Thesis
Measuring continuous nitrous oxide emissions with an automated flux chamber system in an agricultural field from a cover crop and winter wheat system
Washington State University
Master of Science (MS), Washington State University
08/2020
DOI:
https://doi.org/10.7273/000004172
Handle:
https://hdl.handle.net/2376/125229
Abstract
Globally, agroecosystems contribute approximately 60% of total anthropogenic N2O emissions, a potent greenhouse gas (GHG), mainly due to excessive application of nitrogen (N) fertilizer to croplands. High spatiotemporal resolution flux measurements are necessary for improving our understanding of the episodic and microscale behavior of soil N2O emissions and the complex biogeochemical processes that trigger them.
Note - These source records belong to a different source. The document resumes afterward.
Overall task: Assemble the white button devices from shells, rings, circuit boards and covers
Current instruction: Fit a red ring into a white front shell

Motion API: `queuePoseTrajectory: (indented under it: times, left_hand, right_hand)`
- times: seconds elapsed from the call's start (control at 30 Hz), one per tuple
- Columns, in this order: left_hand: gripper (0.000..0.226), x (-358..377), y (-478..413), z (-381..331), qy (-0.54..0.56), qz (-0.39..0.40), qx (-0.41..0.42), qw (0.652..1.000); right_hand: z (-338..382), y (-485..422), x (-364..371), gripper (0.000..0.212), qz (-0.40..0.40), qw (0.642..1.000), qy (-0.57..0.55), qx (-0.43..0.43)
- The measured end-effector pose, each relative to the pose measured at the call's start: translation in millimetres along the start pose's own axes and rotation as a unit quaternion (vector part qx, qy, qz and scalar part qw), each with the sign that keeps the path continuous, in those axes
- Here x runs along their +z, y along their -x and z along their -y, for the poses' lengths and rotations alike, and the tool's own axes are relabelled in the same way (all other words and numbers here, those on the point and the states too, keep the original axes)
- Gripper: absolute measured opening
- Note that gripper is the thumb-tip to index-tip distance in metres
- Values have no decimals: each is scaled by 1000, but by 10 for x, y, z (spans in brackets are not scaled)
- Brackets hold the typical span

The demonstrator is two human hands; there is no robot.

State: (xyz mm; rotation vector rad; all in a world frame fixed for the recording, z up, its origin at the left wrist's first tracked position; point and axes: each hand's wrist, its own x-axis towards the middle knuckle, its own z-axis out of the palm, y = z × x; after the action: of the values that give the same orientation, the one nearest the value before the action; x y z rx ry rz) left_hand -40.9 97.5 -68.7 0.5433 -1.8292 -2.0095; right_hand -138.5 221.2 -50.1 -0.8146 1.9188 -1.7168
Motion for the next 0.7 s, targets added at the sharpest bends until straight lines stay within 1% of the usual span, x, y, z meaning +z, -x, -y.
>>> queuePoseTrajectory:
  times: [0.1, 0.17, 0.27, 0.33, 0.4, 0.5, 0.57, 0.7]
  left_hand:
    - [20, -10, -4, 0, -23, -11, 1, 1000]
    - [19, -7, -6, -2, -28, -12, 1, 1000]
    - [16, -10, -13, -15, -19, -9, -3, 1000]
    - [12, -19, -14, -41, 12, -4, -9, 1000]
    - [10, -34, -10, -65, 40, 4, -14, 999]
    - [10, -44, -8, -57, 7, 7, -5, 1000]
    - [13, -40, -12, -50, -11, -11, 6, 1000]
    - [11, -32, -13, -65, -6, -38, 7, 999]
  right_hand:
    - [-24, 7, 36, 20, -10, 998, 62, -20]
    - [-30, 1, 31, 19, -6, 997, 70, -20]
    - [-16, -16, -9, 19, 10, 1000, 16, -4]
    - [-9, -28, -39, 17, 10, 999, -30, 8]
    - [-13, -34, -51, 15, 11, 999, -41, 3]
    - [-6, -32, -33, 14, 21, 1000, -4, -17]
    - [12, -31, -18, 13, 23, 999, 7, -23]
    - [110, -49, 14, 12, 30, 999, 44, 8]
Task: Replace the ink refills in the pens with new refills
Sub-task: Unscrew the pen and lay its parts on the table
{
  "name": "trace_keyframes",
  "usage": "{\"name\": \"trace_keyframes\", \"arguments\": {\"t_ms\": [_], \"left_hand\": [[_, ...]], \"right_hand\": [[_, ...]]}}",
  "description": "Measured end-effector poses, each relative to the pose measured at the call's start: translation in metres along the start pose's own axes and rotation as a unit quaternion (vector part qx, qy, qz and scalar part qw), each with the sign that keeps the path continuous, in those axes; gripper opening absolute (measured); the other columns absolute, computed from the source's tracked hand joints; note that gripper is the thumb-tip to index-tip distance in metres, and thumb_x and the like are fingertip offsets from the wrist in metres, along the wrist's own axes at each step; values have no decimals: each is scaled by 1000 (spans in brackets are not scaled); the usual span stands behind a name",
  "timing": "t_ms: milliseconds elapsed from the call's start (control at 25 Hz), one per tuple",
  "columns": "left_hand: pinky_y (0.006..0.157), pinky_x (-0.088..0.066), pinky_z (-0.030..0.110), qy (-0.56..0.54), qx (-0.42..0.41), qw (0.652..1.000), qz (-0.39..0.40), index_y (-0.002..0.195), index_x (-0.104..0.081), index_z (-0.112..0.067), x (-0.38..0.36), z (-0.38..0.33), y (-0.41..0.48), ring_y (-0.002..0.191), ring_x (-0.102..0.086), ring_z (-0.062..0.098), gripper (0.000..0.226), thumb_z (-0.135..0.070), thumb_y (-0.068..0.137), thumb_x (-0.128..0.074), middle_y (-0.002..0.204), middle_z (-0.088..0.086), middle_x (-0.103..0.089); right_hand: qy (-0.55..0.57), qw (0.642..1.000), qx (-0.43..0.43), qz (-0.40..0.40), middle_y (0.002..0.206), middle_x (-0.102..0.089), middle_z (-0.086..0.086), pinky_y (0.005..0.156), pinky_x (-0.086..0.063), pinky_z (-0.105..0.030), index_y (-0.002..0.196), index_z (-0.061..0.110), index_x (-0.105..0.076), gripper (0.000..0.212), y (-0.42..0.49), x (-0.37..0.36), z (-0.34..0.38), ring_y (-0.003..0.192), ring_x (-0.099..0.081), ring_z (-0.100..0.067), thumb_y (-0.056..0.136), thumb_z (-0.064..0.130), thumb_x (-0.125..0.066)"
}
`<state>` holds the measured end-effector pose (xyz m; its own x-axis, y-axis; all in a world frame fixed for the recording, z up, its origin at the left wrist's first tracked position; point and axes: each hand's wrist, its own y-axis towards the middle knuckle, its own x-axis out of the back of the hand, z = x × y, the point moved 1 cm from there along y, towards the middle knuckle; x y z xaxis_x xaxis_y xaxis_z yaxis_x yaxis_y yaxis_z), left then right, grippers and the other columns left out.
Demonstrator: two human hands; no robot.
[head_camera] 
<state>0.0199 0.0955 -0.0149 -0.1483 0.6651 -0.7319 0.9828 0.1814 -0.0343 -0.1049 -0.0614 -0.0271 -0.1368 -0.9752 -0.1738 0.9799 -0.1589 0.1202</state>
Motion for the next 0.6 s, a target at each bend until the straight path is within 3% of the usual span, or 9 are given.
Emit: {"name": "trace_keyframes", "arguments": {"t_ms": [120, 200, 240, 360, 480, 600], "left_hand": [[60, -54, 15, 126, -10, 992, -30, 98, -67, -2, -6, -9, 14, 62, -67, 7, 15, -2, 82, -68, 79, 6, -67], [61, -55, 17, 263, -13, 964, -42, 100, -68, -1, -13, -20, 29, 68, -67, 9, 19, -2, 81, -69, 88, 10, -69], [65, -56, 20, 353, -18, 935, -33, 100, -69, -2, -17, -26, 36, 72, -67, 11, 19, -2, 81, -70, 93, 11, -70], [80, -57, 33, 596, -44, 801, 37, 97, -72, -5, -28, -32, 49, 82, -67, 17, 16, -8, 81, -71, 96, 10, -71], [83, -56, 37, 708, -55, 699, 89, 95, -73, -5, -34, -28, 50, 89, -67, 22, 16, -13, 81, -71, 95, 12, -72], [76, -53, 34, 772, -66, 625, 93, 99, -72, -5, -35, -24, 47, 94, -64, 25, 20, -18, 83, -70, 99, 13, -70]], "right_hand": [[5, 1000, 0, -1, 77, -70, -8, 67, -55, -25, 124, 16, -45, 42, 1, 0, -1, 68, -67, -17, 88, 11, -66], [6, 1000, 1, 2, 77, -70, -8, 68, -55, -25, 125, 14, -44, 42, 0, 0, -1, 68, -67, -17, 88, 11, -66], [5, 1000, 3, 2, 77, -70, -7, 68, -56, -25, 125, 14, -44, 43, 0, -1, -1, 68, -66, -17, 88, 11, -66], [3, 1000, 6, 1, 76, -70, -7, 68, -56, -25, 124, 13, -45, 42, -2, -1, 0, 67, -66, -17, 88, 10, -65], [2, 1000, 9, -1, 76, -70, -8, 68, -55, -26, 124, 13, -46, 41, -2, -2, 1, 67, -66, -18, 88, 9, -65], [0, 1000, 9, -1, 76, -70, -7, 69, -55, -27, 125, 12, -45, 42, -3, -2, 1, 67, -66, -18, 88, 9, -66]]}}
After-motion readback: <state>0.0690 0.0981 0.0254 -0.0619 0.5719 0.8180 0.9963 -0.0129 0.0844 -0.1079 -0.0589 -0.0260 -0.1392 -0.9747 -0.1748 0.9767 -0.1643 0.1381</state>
This study used two Li-Cor 8100A Automated Soil CO2 Flux Systems coupled with laser spectroscopic Los Gatos Research (LGR) N2O analyzers to measure continuous soil GHG fluxes from an automated closed static chamber system. A small-scale study plot in an agricultural field was divided into 16 microplots and a chamber was installed on each one, ensuring high-spatial coverage. The system monitored CO2 and N2O fluxes from a cover crop (CC) study from 15 May - 23 August 2019, where four treatments with four replications were established on the microplots as a randomized block design. The treatments were: lynx winter pea (WP), verdant winter barley (WB), a WP+WB 50-50 mix, and fertilized WB (WBfert; 112 kg N ha-1 fertilization rate). Combined mean cumulative emissions from the CC study were 78 ± 21 g N2O-N ha-1 d-1. Daily emissions were generally low, however, a few N2O pulses were observed following drying/rewetting cycles, which were likely nitrification driven. Mean cumulative emissions from the WBfert microplots were higher than mean cumulative emissions from all unfertilized microplots by 34%. Following CC termination, a fertilized winter wheat (WW; 168 kg N ha-1 fertilization rate) treatment was implemented on each microplot and monitored from 16 October 2019 - 29 February 2020. Mean combined cumulative N2O emissions were 1217 ± 99 g N2O-N ha-1 d-1, which were predominantly attributed to high denitrification rates driven by high moisture soil conditions following rainfall and snowmelt. During both studies, soil moisture and N availability were the main drivers of N2O emissions. Overall, the automated flux chamber system provided high-quality long-term flux data that effectively captured the high spatial and temporal variability of N2O fluxes from various cropping treatments, which is important for determining regional N2O budgets and mitigating emissions through improved N use efficiency in agroecosystems.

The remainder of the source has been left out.